* [What you are asked to do] First find the line with "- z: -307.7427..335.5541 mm" in the entries below, then set down exactly every line through the line with "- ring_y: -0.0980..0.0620", that line included.

* [Input]
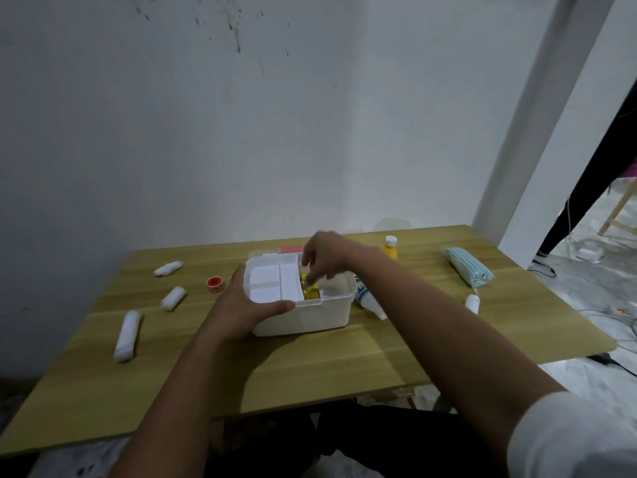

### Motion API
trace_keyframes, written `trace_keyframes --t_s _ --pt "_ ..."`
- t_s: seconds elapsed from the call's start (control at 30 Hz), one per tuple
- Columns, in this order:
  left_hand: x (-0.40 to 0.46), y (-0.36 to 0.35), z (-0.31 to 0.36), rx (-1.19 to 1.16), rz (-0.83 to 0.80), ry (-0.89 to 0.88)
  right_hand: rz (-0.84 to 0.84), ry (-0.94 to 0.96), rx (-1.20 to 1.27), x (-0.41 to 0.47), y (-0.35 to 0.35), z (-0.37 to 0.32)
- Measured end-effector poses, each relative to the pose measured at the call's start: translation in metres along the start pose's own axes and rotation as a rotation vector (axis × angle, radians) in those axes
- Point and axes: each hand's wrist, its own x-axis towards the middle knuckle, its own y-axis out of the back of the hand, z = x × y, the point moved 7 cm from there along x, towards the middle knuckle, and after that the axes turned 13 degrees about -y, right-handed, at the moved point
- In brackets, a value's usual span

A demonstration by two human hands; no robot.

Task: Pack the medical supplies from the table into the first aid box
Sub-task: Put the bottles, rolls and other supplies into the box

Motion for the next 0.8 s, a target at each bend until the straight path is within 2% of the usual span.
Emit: trace_keyframes --t_s 0.03,0.1,0.17,0.2,0.37,0.5,0.8 --pt "0.000 0.000 0.000 -0.006 -0.001 0.007 0.042 0.000 0.071 -0.002 0.018 0.000" --pt "0.000 0.000 -0.001 -0.009 0.001 0.017 0.231 -0.017 0.188 -0.003 0.057 0.007" --pt "0.001 0.001 -0.001 -0.004 0.003 0.023 0.434 -0.078 0.187 0.004 0.083 0.023" --pt "0.001 0.001 -0.002 0.000 0.004 0.026 0.476 -0.129 0.161 0.010 0.087 0.033" --pt "0.001 0.003 -0.002 0.016 0.015 0.021 0.335 -0.330 0.037 0.043 0.056 0.068" --pt "0.002 0.004 -0.006 0.019 0.033 0.018 0.267 -0.372 -0.038 0.054 0.030 0.074" --pt "0.007 0.004 -0.016 0.008 0.010 0.031 0.248 -0.412 -0.069 0.067 0.016 0.079"
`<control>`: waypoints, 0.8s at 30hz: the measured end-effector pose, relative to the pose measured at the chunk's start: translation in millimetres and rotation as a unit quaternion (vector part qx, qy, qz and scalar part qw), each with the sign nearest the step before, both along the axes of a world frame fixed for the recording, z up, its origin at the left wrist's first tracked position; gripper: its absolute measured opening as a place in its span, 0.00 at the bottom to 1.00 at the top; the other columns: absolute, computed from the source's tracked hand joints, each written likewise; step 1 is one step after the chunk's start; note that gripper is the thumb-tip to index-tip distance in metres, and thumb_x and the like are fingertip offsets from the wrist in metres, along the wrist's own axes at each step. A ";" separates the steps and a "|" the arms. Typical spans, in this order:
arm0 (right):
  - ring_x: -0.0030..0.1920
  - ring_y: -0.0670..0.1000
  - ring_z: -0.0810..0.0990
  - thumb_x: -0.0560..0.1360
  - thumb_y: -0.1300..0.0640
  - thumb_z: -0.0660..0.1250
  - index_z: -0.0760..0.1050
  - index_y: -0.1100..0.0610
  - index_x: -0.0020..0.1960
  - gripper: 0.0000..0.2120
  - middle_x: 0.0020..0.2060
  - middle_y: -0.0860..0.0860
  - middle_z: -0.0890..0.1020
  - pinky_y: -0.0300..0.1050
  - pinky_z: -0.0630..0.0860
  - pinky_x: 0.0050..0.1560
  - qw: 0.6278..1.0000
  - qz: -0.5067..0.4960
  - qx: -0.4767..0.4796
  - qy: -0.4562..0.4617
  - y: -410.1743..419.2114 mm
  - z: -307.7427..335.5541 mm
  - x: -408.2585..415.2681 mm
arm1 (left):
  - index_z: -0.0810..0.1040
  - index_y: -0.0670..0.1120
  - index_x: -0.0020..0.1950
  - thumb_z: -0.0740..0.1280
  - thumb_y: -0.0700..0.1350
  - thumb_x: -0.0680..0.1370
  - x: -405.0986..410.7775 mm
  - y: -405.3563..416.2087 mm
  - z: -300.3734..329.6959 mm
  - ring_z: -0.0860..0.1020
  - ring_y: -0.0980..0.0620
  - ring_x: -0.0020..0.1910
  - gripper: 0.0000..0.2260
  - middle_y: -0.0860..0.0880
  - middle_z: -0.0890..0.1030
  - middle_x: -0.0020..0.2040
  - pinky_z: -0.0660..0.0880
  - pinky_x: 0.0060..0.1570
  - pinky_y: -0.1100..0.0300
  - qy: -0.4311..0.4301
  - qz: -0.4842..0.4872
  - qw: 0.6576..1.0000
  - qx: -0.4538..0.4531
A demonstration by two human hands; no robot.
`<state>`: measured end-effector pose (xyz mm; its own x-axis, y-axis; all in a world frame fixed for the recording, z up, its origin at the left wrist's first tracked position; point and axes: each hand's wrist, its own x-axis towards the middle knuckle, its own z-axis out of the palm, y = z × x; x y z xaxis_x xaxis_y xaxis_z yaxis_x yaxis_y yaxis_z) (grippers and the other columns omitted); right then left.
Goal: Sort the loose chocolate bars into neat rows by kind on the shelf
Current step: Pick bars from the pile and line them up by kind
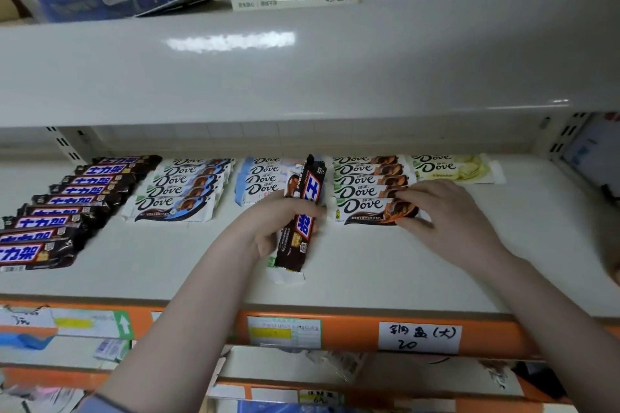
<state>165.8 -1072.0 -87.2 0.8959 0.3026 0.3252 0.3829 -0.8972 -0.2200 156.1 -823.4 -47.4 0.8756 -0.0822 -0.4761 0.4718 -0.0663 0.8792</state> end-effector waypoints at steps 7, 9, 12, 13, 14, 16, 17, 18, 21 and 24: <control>0.56 0.49 0.73 0.76 0.50 0.61 0.74 0.50 0.61 0.15 0.53 0.47 0.77 0.41 0.65 0.52 0.986 -0.008 0.163 0.036 32.3 25.1 -13.3 | 0.76 0.43 0.41 0.65 0.30 0.71 -27.1 6.7 14.0 0.76 0.48 0.35 0.08 0.44 0.78 0.34 0.75 0.40 0.58 -0.020 -0.020 0.999 -0.020; 0.52 0.47 0.77 0.76 0.51 0.62 0.74 0.50 0.61 0.15 0.49 0.45 0.79 0.43 0.71 0.52 0.972 0.021 0.223 0.064 51.3 32.7 -21.4 | 0.77 0.43 0.44 0.67 0.32 0.71 -32.9 6.6 16.2 0.76 0.49 0.36 0.08 0.45 0.79 0.36 0.74 0.41 0.57 -0.044 0.017 0.997 -0.057; 0.48 0.47 0.79 0.75 0.53 0.64 0.75 0.51 0.61 0.15 0.45 0.46 0.80 0.43 0.73 0.51 0.950 0.065 0.281 0.117 80.9 36.2 -34.7 | 0.81 0.45 0.40 0.68 0.35 0.71 -41.8 11.1 19.1 0.77 0.52 0.33 0.06 0.50 0.80 0.31 0.74 0.39 0.59 -0.086 0.105 0.984 -0.118; 0.46 0.47 0.79 0.75 0.53 0.64 0.76 0.51 0.60 0.14 0.43 0.46 0.81 0.42 0.73 0.50 0.948 0.083 0.279 0.127 90.3 34.6 -38.6 | 0.82 0.45 0.39 0.67 0.35 0.72 -45.2 14.2 19.7 0.78 0.53 0.32 0.07 0.50 0.81 0.30 0.75 0.39 0.59 -0.097 0.138 0.976 -0.134; 0.46 0.46 0.79 0.75 0.52 0.64 0.76 0.50 0.60 0.14 0.42 0.46 0.81 0.39 0.73 0.48 0.947 0.101 0.274 0.137 99.2 32.3 -42.1 | 0.81 0.45 0.42 0.67 0.36 0.73 -48.3 18.1 19.1 0.78 0.52 0.33 0.05 0.50 0.81 0.32 0.75 0.41 0.59 -0.107 0.168 0.968 -0.150; 0.45 0.44 0.78 0.74 0.50 0.65 0.76 0.49 0.59 0.14 0.41 0.43 0.79 0.32 0.70 0.46 0.941 0.129 0.272 0.156 118.0 28.7 -48.6 | 0.77 0.43 0.51 0.67 0.37 0.73 -55.5 29.4 16.1 0.78 0.51 0.37 0.07 0.48 0.80 0.37 0.75 0.45 0.56 -0.116 0.225 0.951 -0.180; 0.45 0.42 0.78 0.73 0.49 0.65 0.76 0.49 0.59 0.15 0.41 0.42 0.79 0.31 0.70 0.46 0.939 0.136 0.272 0.160 127.4 27.0 -51.7 | 0.76 0.43 0.52 0.67 0.37 0.74 -59.8 35.9 14.4 0.78 0.50 0.38 0.08 0.47 0.79 0.39 0.76 0.45 0.56 -0.118 0.241 0.944 -0.193; 0.46 0.42 0.78 0.72 0.48 0.66 0.76 0.48 0.59 0.16 0.42 0.42 0.79 0.33 0.71 0.48 0.938 0.139 0.271 0.163 137.2 25.2 -54.6 | 0.76 0.43 0.52 0.67 0.38 0.74 -64.1 43.0 11.8 0.78 0.50 0.37 0.08 0.47 0.79 0.39 0.76 0.45 0.56 -0.122 0.252 0.939 -0.200; 0.46 0.44 0.78 0.69 0.46 0.69 0.75 0.47 0.59 0.19 0.42 0.43 0.80 0.42 0.74 0.51 0.938 0.138 0.264 0.178 171.3 23.3 -65.3 | 0.76 0.44 0.48 0.67 0.39 0.74 -73.0 69.5 6.5 0.79 0.50 0.34 0.05 0.47 0.79 0.35 0.79 0.41 0.56 -0.131 0.273 0.923 -0.237; 0.42 0.42 0.77 0.66 0.48 0.72 0.75 0.45 0.57 0.20 0.38 0.39 0.78 0.45 0.75 0.48 0.937 0.141 0.268 0.174 219.4 20.3 -74.1 | 0.76 0.43 0.46 0.67 0.38 0.74 -77.1 107.9 4.0 0.79 0.50 0.34 0.03 0.46 0.79 0.36 0.80 0.38 0.56 -0.146 0.261 0.915 -0.270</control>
<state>91.7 -852.7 -66.9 0.8844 0.4208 0.2020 0.4108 -0.4961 -0.7650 79.0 -715.5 -43.4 0.9462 0.2282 -0.2292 0.0557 0.5831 0.8105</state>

* [Answer to this problem]
  - z: -307.7427..335.5541 mm
  - x: -408.2585..415.2681 mm
arm1 (left):
  - index_z: -0.0810..0.1040
  - index_y: -0.0670..0.1120
  - index_x: -0.0020..0.1950
  - thumb_z: -0.0740..0.1280
  - thumb_y: -0.0700..0.1350
  - thumb_x: -0.0680..0.1370
  - x: -405.0986..410.7775 mm
  - y: -405.3563..416.2087 mm
  - z: -300.3734..329.6959 mm
  - ring_z: -0.0860..0.1020
  - ring_y: -0.0980..0.0620

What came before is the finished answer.